I am trying to take the inverse of a 365x365 matrix. Some of the values get as large as 365**365 and so they are converted to long numbers. I don't know if the linalg.matrix_power() function can handle long numbers. I know the problem comes from this (because of the error message and because my program works just fine for smaller matrices) but I am not sure if there is a way around this. The code needs to work for a NxN matrix.
Here's my code:
item=0
for i in xlist:
xtotal.append(arrayit.arrayit(xlist[item],len(xlist)))
item=item+1
print xtotal
xinverted=numpy.linalg.matrix_power(xtotal,-1)
coeff=numpy.dot(xinverted,ylist)
arrayit.arrayit:
def arrayit(number, length):
newarray=[]
import decimal
i=0
while i!=(length):
newarray.insert(0,decimal.Decimal(number**i))
i=i+1
return newarray;
The program is taking x,y coordinates from a list (list of x's and list of y's) and makes a function. Thanks!

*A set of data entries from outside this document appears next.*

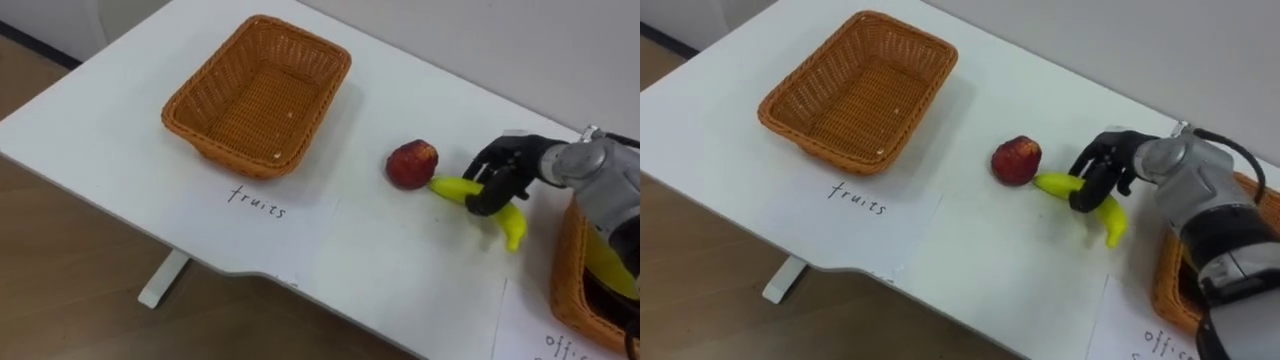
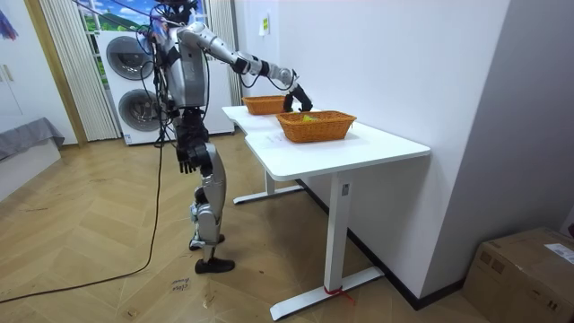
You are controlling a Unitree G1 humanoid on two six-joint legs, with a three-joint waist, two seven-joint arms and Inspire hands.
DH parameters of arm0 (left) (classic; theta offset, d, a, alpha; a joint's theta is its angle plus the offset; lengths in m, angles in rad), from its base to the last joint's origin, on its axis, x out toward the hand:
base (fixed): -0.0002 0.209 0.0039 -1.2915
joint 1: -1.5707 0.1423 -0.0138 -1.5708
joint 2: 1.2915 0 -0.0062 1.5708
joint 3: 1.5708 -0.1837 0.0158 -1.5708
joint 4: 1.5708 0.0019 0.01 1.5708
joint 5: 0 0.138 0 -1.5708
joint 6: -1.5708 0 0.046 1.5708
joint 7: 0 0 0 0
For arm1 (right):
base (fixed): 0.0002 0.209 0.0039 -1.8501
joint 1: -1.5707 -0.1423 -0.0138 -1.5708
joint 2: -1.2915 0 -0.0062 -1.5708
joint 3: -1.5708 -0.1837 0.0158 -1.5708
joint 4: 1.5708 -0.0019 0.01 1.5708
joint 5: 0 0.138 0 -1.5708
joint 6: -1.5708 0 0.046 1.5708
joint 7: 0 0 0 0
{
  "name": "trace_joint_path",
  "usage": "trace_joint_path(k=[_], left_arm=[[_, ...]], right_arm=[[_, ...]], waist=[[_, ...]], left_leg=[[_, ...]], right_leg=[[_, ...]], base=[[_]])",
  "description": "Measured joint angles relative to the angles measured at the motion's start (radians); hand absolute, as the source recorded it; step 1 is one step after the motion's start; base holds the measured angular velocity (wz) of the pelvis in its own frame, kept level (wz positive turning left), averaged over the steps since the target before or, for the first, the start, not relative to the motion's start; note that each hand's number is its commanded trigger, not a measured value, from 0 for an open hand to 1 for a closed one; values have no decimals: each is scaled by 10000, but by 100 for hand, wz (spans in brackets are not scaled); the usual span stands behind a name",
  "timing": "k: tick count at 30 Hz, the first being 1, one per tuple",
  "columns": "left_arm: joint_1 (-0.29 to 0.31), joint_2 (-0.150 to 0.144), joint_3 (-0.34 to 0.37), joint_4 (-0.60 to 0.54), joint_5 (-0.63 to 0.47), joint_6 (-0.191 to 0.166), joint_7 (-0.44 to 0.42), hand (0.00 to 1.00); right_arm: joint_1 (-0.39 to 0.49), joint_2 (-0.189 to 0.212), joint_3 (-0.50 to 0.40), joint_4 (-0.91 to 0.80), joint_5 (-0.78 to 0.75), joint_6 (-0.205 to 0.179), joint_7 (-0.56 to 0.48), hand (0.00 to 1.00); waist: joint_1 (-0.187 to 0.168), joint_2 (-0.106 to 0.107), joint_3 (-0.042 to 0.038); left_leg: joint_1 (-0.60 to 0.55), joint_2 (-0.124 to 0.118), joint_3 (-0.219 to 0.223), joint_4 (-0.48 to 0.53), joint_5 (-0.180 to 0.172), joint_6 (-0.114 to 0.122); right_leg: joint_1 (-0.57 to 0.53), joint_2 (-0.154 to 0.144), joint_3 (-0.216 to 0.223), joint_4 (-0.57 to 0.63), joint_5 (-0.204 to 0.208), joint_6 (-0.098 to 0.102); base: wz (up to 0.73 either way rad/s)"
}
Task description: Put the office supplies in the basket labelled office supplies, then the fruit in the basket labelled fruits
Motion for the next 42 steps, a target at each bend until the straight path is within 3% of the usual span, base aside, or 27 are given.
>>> trace_joint_path(k=[6,12,14,19,27,34,42], left_arm=[[144,43,21,3,102,-96,-83,0],[302,-4,186,12,102,-139,-139,0],[463,-24,186,11,94,-81,-110,0],[635,-23,533,28,113,32,50,0],[815,-33,630,34,106,73,84,0],[1040,-74,649,-385,185,38,243,0],[1322,-350,701,-845,187,41,289,0]], right_arm=[[150,-48,-2,-1167,35,-8,194,100],[346,-314,-36,-2332,32,-2,288,100],[350,-315,-120,-2515,24,6,283,100],[351,-320,-230,-2923,-8,-2,275,100],[359,-431,-247,-3510,-440,13,276,100],[381,-430,-644,-4041,-510,-2,37,100],[390,-433,-1270,-4725,-852,16,-727,100]], waist=[[-246,-87,-115],[-252,-4,-99],[-317,66,-160],[-457,224,-187],[-681,134,-258],[-798,143,-247],[-989,164,-224]], left_leg=[[387,-2,34,-126,-2,0],[628,-10,48,-111,-5,1],[642,-31,30,-113,-6,2],[673,-65,9,-107,4,7],[834,-136,35,-299,40,46],[1092,-150,76,-561,60,82],[1337,-169,24,-712,63,92]], right_leg=[[355,48,37,-19,-1,2],[611,50,62,-30,-2,3],[665,40,88,-43,-6,8],[767,18,89,-157,-19,10],[797,-41,174,-139,-149,87],[830,-38,312,-110,-160,112],[1019,-47,363,-116,-199,176]], base=[[0],[0],[0],[1],[0],[-4],[1]])
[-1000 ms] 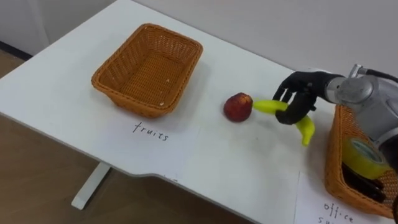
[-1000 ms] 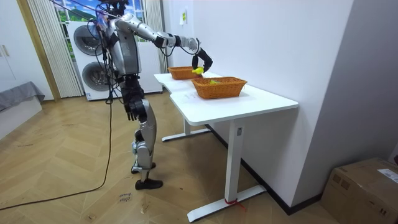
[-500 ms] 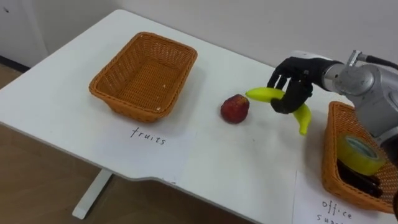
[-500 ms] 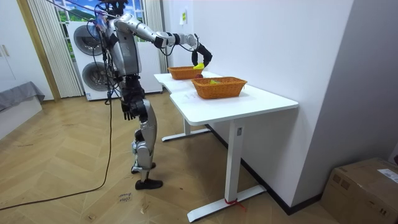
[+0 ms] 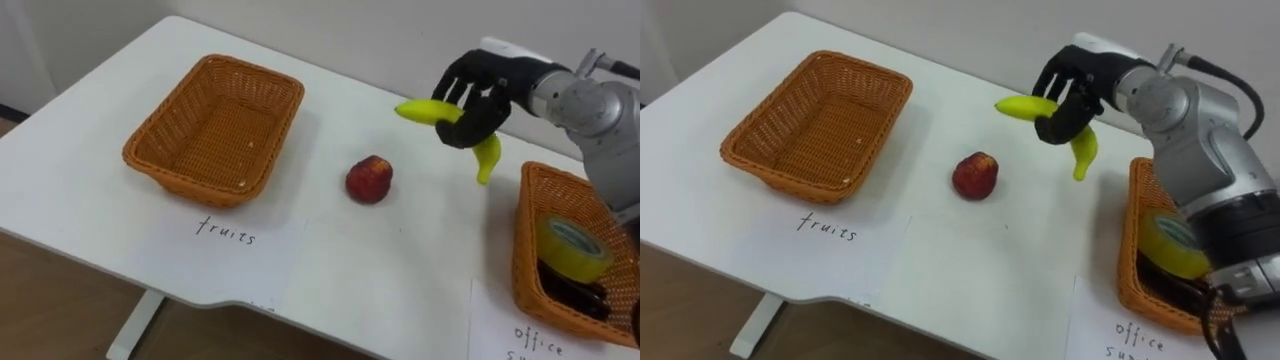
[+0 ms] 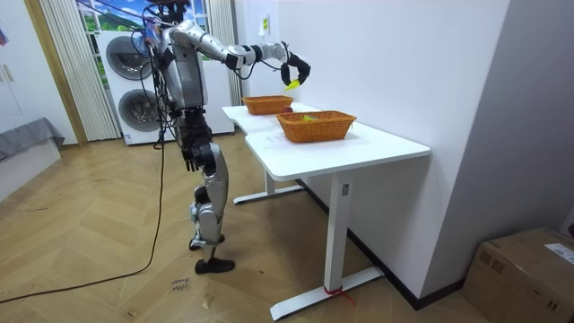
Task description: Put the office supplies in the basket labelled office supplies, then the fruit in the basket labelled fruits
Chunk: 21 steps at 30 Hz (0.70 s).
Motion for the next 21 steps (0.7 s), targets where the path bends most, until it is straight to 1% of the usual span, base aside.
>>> trace_joint_path(k=[1,2,5,7,9,12,15,17,19,21], left_arm=[[41,-52,130,-52,0,-5,1,0],[104,-78,169,-49,1,-22,9,0],[153,-85,194,-42,1,-31,23,0],[153,-93,247,-53,4,-38,40,0],[222,-107,247,-78,7,-103,144,0],[400,-139,254,-218,7,-108,171,0],[459,-146,254,-191,8,-108,174,0],[491,-164,250,-141,13,-111,173,0],[525,-177,250,-134,31,-216,140,0],[611,-176,254,-127,88,-256,120,0]], right_arm=[[1,0,-52,-163,-114,-7,-81,100],[10,4,-63,-422,-438,-7,-149,100],[74,13,-85,-1184,-1037,-20,-369,100],[128,14,-154,-1472,-1047,-41,-469,100],[231,14,-226,-1570,-1082,-130,-634,100],[265,32,-243,-1578,-1081,-112,-817,100],[266,130,-239,-1583,-1110,-127,-996,100],[272,283,-229,-1598,-1310,-133,-1175,100],[272,493,-224,-1600,-1665,-154,-1384,100],[273,584,-221,-1599,-1792,-176,-1436,100]], waist=[[-26,-6,2],[-26,1,22],[-29,47,57],[-24,60,67],[43,59,66],[214,42,63],[325,0,68],[467,-11,68],[577,-23,79],[663,-32,91]], left_leg=[[3,-2,7,0,0,0],[-9,-4,20,-4,0,1],[-9,-15,1,-56,-7,10],[7,-21,-9,-57,-7,10],[29,-30,-24,-56,-7,10],[26,-41,-24,-51,-9,15],[19,-37,-81,-46,-8,15],[42,-37,-121,-46,-8,14],[71,-45,-213,-48,-7,14],[120,-67,-311,-50,-9,16]], right_leg=[[-2,0,61,5,-2,4],[2,11,153,6,-6,10],[21,18,175,6,-17,28],[46,17,176,2,-18,29],[77,12,173,3,-23,38],[79,-4,139,5,-25,41],[99,-5,6,4,-27,44],[138,-6,-58,2,-28,46],[199,-9,-113,-3,-33,54],[283,-16,-145,-11,-53,87]], base=[[-3],[-4],[0],[0],[0],[0],[5],[6],[11],[14]])
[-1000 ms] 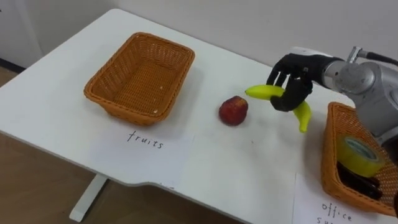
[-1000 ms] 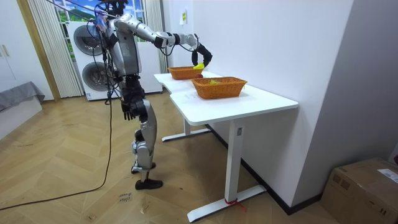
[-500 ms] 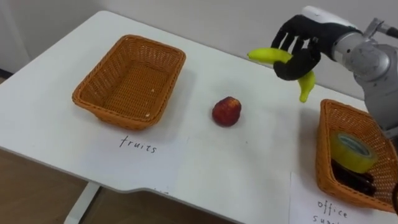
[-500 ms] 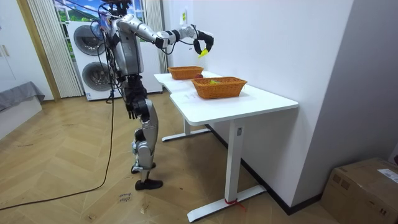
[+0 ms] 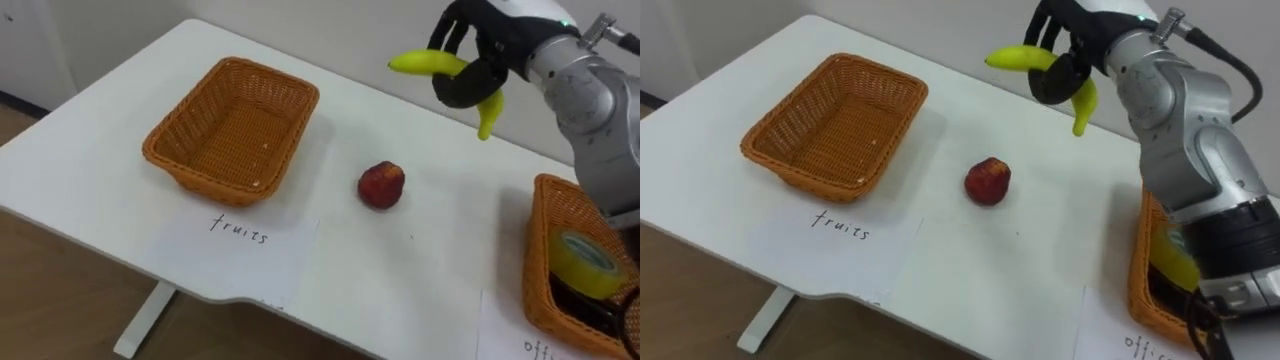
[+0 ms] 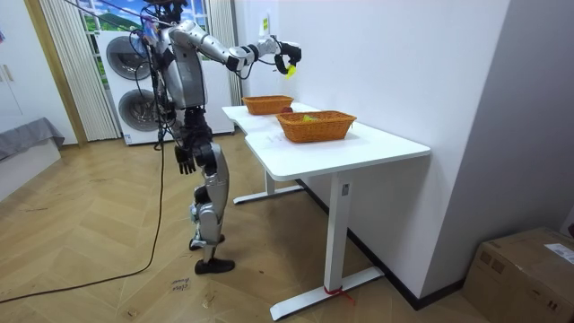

One thing you might try is the library mpmath, which can do simple matrix algebra and other such problems on arbitrary precision numbers.
A couple of caveats: It will almost certainly be slower than using numpy, and, as Lutzl points out in his answer to this question, the problem may well not be mathematically well defined. Also, you need to decide on the precision you want before you start.
Some brief example code,
from mpmath import mp, matrix
# set the precision - see http://mpmath.org/doc/current/basics.html#setting-the-precision
mp.prec = 5000 # set it to something big at the cost of speed.
# Ideally you'd precalculate what you need.
# a quick trial with 100*100 showed that 5000 works and 500 fails
# see the documentation at http://mpmath.org/doc/current/matrices.html
# where xtotal is the output from arrayit
my_matrix = matrix(xtotal) # I think this should work. If not you'll have to create it and copy
# do the inverse
xinverted = my_matrix**-1
coeff = xinverted*matrix(ylist)
# note that as lutlz pointed out you really want to use solve instead of calculating the inverse.
# I think this is something like
from mpmath import lu_solve
coeff = lu_solve(my_matrix,matrix(ylist))
I suspect your real problem is with the maths rather than the software, so I doubt this will work fantastically well for you, but it's always possible!